The Measurement Problem Part 3: Desperate measures

Published in

We Are Systematic

10 min readJan 12, 2021

The third measurement problem is a paradox: You can’t manage what you can’t measure, but when any metric becomes a target, it ceases to be a good measure. How do we measure and target well when observation changes the outcome?

This is the third in a series of posts based on quantum physics as an extended metaphor for product development. You can read the first post here, and the second post here. I should caveat by saying I don’t understand quantum mechanics: no-one does. But I do find it fascinating and find it to be a wonderfully compelling and surprisingly comprehensive analogy, so why not?

A tale of two quotes

We all love a good quote. Something that sums up your feelings about a topic so succinctly, or applies just the right idea at the right angle to perfectly blow one’s mind. If we’re being cynical, quotes are often the perfect alternative to actually knowing things. That’s certainly how I use them.

This post was inspired by two quotes that I’ve seen do the rounds at a number of companies I’ve worked with.
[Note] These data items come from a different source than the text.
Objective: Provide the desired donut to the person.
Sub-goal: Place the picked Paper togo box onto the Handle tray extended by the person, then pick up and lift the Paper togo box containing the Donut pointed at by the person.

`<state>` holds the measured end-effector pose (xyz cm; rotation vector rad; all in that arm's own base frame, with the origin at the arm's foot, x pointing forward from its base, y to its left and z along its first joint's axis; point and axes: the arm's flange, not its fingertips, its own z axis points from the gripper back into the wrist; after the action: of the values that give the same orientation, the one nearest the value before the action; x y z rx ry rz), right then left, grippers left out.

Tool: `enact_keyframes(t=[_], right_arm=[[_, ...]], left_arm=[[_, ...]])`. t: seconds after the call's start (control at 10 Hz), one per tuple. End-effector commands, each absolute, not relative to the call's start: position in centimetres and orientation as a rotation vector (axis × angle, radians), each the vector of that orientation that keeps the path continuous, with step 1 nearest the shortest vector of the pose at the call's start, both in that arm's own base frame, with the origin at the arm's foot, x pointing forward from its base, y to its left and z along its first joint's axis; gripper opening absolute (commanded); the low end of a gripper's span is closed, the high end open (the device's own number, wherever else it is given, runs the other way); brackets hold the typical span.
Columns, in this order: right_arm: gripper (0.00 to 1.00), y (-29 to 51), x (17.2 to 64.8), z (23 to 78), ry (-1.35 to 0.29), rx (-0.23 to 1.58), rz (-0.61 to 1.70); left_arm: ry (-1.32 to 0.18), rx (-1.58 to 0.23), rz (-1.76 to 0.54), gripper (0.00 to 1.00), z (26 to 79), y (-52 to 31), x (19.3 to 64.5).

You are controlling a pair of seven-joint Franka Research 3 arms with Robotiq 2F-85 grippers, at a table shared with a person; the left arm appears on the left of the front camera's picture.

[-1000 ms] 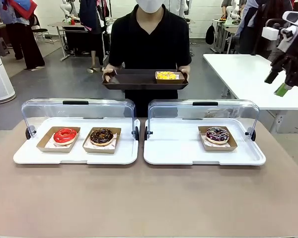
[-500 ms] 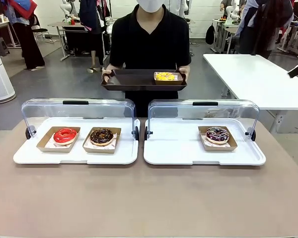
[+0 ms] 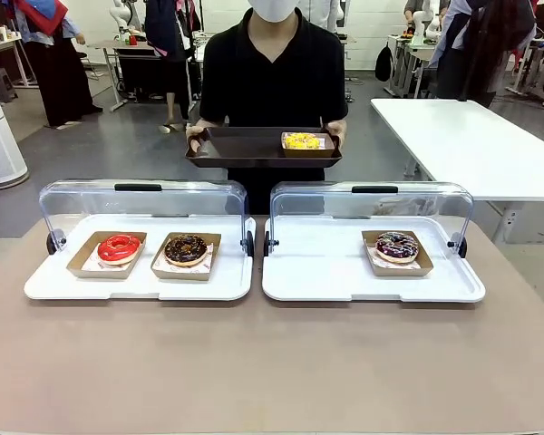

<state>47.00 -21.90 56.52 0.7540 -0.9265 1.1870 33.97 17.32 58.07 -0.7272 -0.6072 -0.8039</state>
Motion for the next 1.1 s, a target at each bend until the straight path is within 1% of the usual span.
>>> enact_keyframes(t=[0.0,0.3,0.5,1.0], right_arm=[[1.0,-21.5,46.6,54.0,-0.912,0.689,1.228],[1.0,-20.5,45.6,52.0,-0.879,0.669,1.243],[1.0,-21.3,46.7,52.2,-0.877,0.699,1.231],[1.0,-21.3,46.7,52.2,-0.877,0.699,1.231]], left_arm=[[-0.613,-0.73,-0.809,1.0,58.1,17.3,33.9],[-0.613,-0.73,-0.809,1.0,58.1,17.3,33.9],[-0.613,-0.73,-0.809,1.0,58.1,17.3,33.9],[-0.613,-0.73,-0.809,1.0,58.1,17.3,33.9]])
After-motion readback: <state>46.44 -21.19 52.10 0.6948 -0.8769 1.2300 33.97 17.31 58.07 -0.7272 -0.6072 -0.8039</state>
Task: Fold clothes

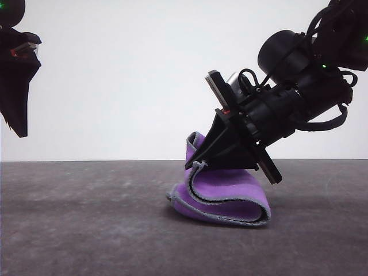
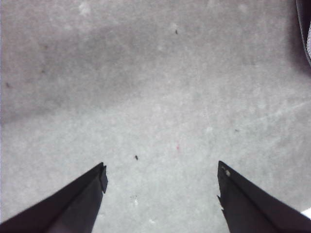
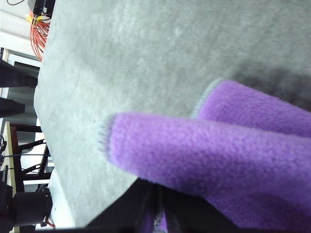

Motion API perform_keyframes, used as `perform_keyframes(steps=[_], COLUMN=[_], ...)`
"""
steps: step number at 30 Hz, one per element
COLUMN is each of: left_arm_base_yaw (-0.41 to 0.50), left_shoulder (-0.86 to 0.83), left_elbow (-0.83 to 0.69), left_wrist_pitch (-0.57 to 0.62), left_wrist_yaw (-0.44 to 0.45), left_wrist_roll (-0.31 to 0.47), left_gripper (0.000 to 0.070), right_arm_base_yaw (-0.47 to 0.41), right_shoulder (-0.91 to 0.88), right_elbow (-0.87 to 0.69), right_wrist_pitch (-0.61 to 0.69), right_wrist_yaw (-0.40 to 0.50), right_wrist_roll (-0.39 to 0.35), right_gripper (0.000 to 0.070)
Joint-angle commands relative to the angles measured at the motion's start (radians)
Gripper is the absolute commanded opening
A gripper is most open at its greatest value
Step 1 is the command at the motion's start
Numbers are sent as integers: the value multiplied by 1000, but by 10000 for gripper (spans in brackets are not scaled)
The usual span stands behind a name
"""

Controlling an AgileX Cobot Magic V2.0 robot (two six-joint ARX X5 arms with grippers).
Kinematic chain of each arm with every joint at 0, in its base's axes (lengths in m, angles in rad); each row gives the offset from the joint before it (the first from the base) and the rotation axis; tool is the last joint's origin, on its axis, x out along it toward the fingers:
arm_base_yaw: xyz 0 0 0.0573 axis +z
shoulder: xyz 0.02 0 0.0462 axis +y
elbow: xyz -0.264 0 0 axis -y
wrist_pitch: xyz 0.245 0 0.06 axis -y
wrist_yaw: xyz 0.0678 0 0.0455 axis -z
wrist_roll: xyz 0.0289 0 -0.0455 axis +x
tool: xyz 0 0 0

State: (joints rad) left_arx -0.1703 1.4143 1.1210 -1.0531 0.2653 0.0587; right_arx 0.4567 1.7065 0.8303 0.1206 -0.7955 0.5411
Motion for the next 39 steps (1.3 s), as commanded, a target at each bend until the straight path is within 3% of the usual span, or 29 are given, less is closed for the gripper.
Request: perform_keyframes(steps=[1,4,6,14,21,24,35,39], left_arm_base_yaw=[-1,-1,-1,-1,-1,-1,-1,-1], left_shoulder=[7,7,7,7,7,7,7,7], left_elbow=[11,11,11,11,11,11,11,11], left_wrist_pitch=[3,3,3,3,4,7,46,55], left_wrist_yaw=[6,6,6,6,6,5,5,5], left_wrist_roll=[4,4,5,5,5,9,8,8], left_gripper=[437,436,437,437,437,437,436,437], right_arm_base_yaw=[6,6,6,3,-47,-78,-247,-278], right_shoulder=[19,19,19,17,-91,-168,-467,-516], right_elbow=[16,16,16,20,25,25,24,24], right_wrist_pitch=[10,13,13,13,-72,-198,-643,-694], right_wrist_yaw=[-10,-16,-16,-17,7,80,516,576], right_wrist_roll=[8,8,8,-16,-112,-202,-453,-489], right_gripper=[116,336,407,415,419,418,418,418])
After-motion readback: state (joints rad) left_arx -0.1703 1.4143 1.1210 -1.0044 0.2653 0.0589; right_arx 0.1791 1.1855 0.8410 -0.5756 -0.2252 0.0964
These two quotes are interesting in that they cover exactly the same strategic ground, but appear completely contradictory.

The thesis:

“You can’t manage what you can’t measure.”
— Management Consultant Peter Drucker

The antithesis:

“When a measure becomes a target, it stops being a good measure.”
— Economist Charles Goodhart

We won’t play favourites and assume that Goodhart is necessarily correct because he is an economist and Drucker is necessarily full of shit because he’s a management consultant. For the purposes of this problem, let’s assume an equal weight of expertise.
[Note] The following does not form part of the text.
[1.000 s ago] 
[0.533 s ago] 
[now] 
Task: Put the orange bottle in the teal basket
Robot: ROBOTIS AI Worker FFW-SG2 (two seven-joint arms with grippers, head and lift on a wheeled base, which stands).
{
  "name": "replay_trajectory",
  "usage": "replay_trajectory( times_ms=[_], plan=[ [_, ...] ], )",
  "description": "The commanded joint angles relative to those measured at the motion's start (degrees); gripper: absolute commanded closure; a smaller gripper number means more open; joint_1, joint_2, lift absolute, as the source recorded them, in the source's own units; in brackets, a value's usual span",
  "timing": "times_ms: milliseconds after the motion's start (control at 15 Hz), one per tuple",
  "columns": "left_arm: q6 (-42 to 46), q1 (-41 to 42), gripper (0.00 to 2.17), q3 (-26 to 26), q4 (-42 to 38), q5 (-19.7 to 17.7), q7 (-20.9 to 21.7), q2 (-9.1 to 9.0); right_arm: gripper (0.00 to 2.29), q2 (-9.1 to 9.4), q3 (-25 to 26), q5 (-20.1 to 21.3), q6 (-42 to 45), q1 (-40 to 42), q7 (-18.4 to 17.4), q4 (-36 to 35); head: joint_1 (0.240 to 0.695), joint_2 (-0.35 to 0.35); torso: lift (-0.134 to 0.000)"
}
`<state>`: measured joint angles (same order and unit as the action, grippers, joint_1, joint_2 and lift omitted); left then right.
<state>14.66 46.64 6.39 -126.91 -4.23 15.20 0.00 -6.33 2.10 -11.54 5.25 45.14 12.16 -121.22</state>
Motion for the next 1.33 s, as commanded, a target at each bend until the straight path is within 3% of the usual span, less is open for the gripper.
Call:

And of course, I have another quote to perfectly describe this paradox; that two equally qualified experts can come to opposite conclusions:

“For every PhD there is an equal and opposite PhD.”
— Gibsons Law

In this post, I’m going to attempt to provide synthesis to these two positions. Let's see how I get on.

The Observer Effect, again

The paradox described above is the third way I’m applying the Observer Effect as an analogy for agency and business strategy. I described this effect in detail in the first post in this series, so if you haven’t already I’d encourage you to start there to save covering old territory here.
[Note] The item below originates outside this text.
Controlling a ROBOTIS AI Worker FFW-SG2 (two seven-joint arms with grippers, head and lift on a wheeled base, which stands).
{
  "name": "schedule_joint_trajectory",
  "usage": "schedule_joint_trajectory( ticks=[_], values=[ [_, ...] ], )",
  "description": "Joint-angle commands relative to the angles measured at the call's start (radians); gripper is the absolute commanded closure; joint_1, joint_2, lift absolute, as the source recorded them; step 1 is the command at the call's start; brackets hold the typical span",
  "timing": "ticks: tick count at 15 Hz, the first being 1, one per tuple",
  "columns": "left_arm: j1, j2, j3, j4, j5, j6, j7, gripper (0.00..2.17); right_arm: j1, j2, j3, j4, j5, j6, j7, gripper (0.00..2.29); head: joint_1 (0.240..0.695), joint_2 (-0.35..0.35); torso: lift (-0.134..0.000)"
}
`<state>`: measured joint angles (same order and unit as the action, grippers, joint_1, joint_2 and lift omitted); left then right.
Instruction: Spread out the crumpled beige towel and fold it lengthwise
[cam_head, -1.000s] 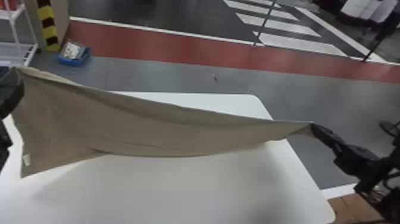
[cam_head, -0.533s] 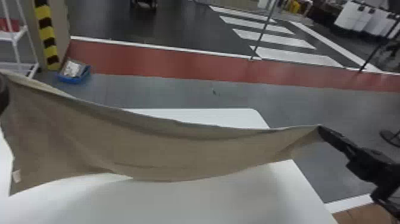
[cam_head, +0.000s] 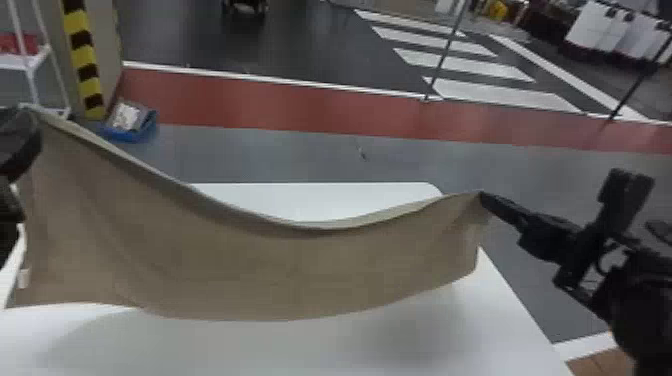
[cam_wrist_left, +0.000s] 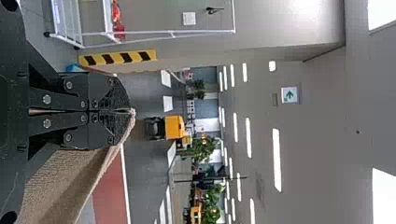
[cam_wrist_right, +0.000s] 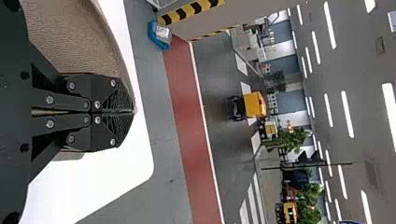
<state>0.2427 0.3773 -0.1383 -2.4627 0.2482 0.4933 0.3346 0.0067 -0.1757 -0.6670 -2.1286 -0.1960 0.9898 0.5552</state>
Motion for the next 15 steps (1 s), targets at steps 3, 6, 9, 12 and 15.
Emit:
schedule_joint_trajectory(
  ticks=[3,6,9,12,15],
  values=[
    [-0.266,0.006,0.006,0.298,0.106,-0.037,-0.026,1.38,-0.266,-0.01,0.142,0.246,0.118,-0.003,-0.041,1.6,0.566,-0.258,-0.124],
    [-0.436,0.005,-0.023,0.481,0.131,-0.117,-0.055,1.38,-0.425,-0.01,0.211,0.377,0.179,-0.042,-0.072,1.6,0.525,-0.213,-0.124],
    [-0.485,0.012,-0.006,0.492,0.171,-0.141,-0.068,1.38,-0.519,-0.022,0.219,0.417,0.185,-0.052,-0.083,1.6,0.439,-0.175,-0.124],
    [-0.315,0.063,0.062,0.323,0.206,-0.138,-0.074,1.38,-0.398,-0.054,0.207,0.328,0.135,-0.036,-0.052,1.6,0.382,-0.166,-0.124],
    [-0.082,0.075,0.095,0.251,0.146,-0.132,-0.091,1.38,-0.178,-0.071,0.116,0.3,0.058,-0.113,0.028,1.6,0.436,-0.171,-0.124]
  ],
)
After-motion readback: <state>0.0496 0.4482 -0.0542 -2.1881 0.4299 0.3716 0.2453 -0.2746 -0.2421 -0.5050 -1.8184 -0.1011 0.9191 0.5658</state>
If you don’t have time for that or would rather not, here’s a quick recap:

The Observer Effect is a phenomenon in quantum mechanics whereby the act of observing an event changes the outcome of the event
The most famous thought experiment on the Observer Effect is Schrödinger’s Cat
There are many similar Measurement Problems for user researchers, analysts and marketers, the subject of this mini-series
In Part 1, I argued the more clients are involved in projects given to agencies, the more they change the outcome — a creative and strategic error
In Part 2, we saw how peeking at your A/B tests before they’ve finished can invalidate your results

In this post, we’ll discuss whether it’s possible to use any measure as a target, given that observation necessarily changes the outcome.

You can’t manage what you can’t measure

I’m a great believer in the sentiment Drucker is describing here. By any definition of ‘management’, it’s impossible to imagine a scenario where it would be possible to control, lead, correct or react correctly without knowing first what’s occurring.

I’m sure there are a great many successful companies that don’t care much for measurement, but they can’t be lucky forever or will certainly waste a great many resources in what is best described as the business equivalent of ‘flapping about’.

When a measure becomes a target, it stops being a good measure

The confounding factor to Drucker’s quote. There’s no denying this is a problem here: as soon as someone knows their job or reputation is tied so concretely to a single measure you can guarantee that target is going to be met somehow.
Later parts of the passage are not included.